Ci sono reati per i quali le leggi da sole non bastano. Servono anche forze dell’ordine, avvocati e magistrati con la voglia e la capacità di farle rispettare e di applicarle nel modo corretto. “In Italia non è ancora radicata una cultura basata sui diritti umani, che metta al centro l’esigenza di protezione della donna che chiede aiuto in una situazione di violenza da parte di un uomo”.
È molto severa Barbara Spinelli. Avvocata e attivista per i diritti umani, Spinelli è stata la promotrice, nel nostro Paese, dell’uso della parola femminicidio e anche una delle prime persone a parlare di “responsabilità di Stato” per l’inadeguatezza delle leggi e delle politiche italiane.
Nel 2013 il nostro Paese ha tentato di porre rimedio a questo ritardo con la legge sul contrasto della violenza di genere (decreto legge del 14 agosto 2013, n. 93).
Obiettivo raggiunto?La protezione effettiva delle donne vittime di violenza maschile resta, purtroppo, una meta ancora lontana da raggiungere. Nonostante la legislazione penale consentirebbe un’idonea protezione delle vittime di violenza che scelgono di denunciare, l’assenza di formazione professionale di forze dell’ordine e magistratura impedisce un’efficace applicazione delle norme.
Ma le leggi riuscirebbero a offrire un’adeguata prevenzione del fenomeno?
No.

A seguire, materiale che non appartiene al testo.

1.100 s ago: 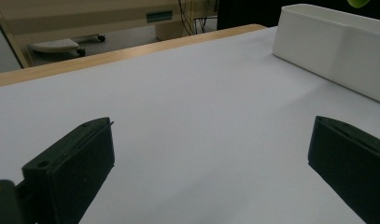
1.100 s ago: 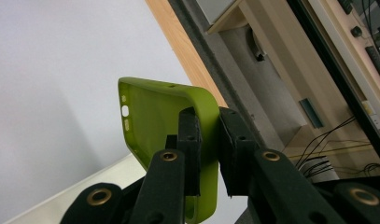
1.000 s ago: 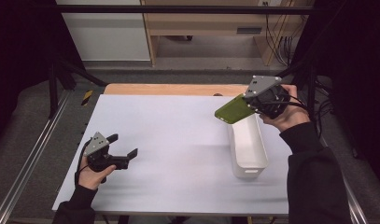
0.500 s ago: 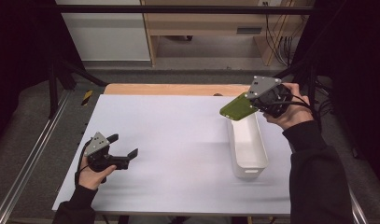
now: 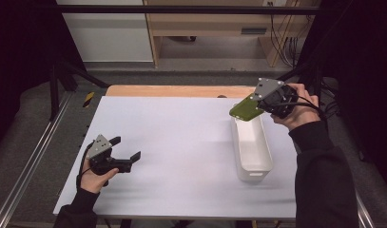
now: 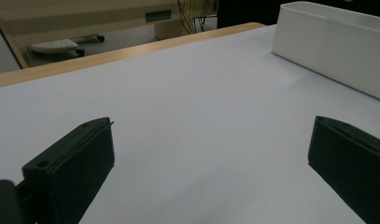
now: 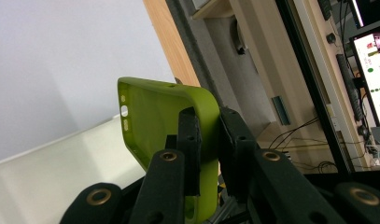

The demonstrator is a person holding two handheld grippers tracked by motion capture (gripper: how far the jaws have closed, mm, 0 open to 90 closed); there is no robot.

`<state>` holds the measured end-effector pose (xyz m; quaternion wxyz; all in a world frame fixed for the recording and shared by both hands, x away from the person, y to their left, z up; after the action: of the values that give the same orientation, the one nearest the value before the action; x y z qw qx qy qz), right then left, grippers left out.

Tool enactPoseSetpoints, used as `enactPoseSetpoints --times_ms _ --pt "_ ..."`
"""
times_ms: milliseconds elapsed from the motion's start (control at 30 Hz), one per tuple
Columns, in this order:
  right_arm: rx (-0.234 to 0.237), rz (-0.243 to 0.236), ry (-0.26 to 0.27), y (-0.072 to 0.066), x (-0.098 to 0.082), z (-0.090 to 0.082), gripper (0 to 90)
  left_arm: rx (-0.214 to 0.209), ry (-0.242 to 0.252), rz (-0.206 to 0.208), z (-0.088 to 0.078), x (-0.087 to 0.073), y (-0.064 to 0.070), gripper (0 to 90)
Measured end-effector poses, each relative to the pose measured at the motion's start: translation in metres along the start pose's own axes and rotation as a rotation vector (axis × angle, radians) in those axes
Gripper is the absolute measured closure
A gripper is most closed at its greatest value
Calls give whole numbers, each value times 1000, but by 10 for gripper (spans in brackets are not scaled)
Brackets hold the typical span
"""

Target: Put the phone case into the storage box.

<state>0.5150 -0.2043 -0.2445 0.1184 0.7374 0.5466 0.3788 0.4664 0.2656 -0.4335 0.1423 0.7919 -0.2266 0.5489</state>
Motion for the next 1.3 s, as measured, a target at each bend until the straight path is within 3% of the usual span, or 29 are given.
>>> enactPoseSetpoints --times_ms 333,733,1300 --pt "-2 -56 -43 2 -1 12 796 -1 0 0 0 0 0 0" --pt "-4 -92 -87 6 -4 25 796 -4 -3 3 1 0 0 0" --pt "30 -178 -152 10 -5 47 795 -4 -8 4 2 -1 0 0"
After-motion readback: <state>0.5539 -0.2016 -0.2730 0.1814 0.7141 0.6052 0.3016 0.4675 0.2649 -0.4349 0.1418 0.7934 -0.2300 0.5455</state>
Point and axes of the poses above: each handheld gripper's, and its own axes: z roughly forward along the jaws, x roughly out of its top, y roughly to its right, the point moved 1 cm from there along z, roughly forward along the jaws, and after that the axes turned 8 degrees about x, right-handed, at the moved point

Il quadro giuridico resta ancora frammentario. Penso, ad esempio alla legge 154/2001 che ha introdotto l’ordine di allontanamento civile e che è però ancora poco conosciuta e ancor meno applicata. Più in generale, ritengo però che la prevenzione non dovrebbe essere affidata alla legge. Per questo esiste il Piano nazionale antiviolenza.
E questo funziona?
La cosiddetta “legge sul femminicidio” nel 2013 aveva previsto l’adozione del “Piano straordinario antiviolenza”. Tuttavia questo piano, presentato nel 2015, non rispetta gli standard richiesti dall’Onu e dal Consiglio d’Europa e non è attuabile perché non prevede né fondi specifici per ogni azione, né un idoneo sistema di monitoraggio.
Ma almeno le vittime di violenza ricevono un’adeguata assistenza legale?
Se si escludono le avvocate dei centri antiviolenza, sono pochi gli avvocati che hanno ricevuto una formazione specialistica per tutelare adeguatamente donne che hanno subito violenza maschile.
C’è interesse tra gli avvocati e le avvocate per questo tipo di specializzazione?
Non molto e il motivo è prima di tutto economico. Le donne vittime di violenza hanno diritto al patrocinio a spese dello Stato. Tuttavia – considerato che la fase delle indagini (che è la più dispendiosa) non viene retribuita, e che i tempi di liquidazione sono lunghissimi – questo si traduce in una precarizzazione della professione per le avvocate che si occupano di questa materia. Tutto ciò costituisce un disincentivo alla specializzazione in questo genere di difese, e rappresenta, allo stesso tempo, un ostacolo per le donne vittime di violenza nell’accesso alla giustizia.
Perché è ancora così difficile ottenere una sentenza di condanna nei casi di violenza maschile sulle donne?
Purtroppo i pregiudizi di genere non hanno un impatto solo nella carriera lavorativa e politica delle donne, ma costituiscono un ostacolo anche nell’accesso alla giustizia. Nonostante la giurisprudenza nell’ultimo decennio sia migliorata, assistiamo ancora a sentenze con motivazioni che hanno ben poco di giuridico. Inoltre moltissime denunce per maltrattamento, specie quelle presentate in prossimità della separazione dal coniuge violento, vengono archiviate, anche se sono fondate.
Le legge del 2013 ha contribuito a ridurre il numero delle vittime?
Non abbiamo dati certi della violenza sulle donne in Italia. E purtroppo non abbiamo più nemmeno l’unica esperta che li raccoglieva. Quest’anno, infatti, Laura Linda Sabbadini è stata rimossa dal suo ruolo di dirigente Istat e con lei sono sparite anche le statistiche sociali di genere. Dunque si possono avanzare solo tesi interpretative a partire dal numero di donne che si rivolgono ai centri antiviolenza e a quelle che denunciano.